**ACTION ITEM**. Work through the data below and copy out every line where "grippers" is found.

GIVEN DATA below:

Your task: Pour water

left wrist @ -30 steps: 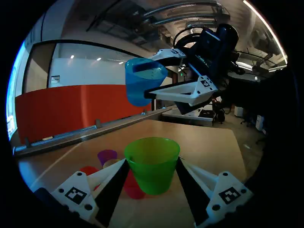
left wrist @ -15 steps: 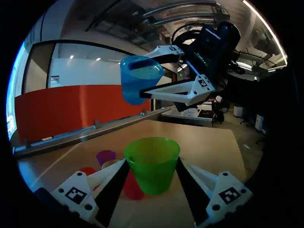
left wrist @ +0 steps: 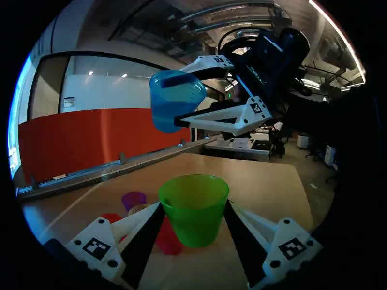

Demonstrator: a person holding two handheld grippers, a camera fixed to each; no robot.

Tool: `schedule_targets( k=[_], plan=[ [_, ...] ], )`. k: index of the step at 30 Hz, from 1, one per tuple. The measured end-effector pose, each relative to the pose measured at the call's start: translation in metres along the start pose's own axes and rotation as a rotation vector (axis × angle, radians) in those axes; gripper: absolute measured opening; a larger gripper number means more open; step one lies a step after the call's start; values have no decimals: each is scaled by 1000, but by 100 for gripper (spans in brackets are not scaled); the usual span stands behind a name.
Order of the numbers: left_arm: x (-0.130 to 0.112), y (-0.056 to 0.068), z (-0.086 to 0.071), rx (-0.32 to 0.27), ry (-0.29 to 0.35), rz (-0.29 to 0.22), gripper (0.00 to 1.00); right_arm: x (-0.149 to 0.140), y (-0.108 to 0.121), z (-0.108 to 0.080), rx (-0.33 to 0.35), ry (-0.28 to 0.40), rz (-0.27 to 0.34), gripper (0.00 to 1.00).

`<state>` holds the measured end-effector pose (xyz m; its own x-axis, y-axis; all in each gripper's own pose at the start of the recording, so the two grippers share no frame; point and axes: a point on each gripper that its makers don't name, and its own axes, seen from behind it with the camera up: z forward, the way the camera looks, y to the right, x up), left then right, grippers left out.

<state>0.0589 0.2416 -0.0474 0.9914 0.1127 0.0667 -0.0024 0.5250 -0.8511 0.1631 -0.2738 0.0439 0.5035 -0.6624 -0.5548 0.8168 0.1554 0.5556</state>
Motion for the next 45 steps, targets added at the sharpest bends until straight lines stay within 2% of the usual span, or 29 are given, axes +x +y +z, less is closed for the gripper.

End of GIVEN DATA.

**WRITTEN ANSWER**.
Demonstrator: a person holding two handheld grippers, a camera fixed to each; no robot.
`<state>` holds the measured end-effector pose (xyz m; its own x-axis, y-axis; all in each gripper's own pose at the start of the recording, so the two grippers share no frame; point and axes: a point on each gripper that its makers don't name, and its own axes, seen from behind it with the camera up: z forward, the way the camera looks, y to the right, x up), left then right, grippers left out.

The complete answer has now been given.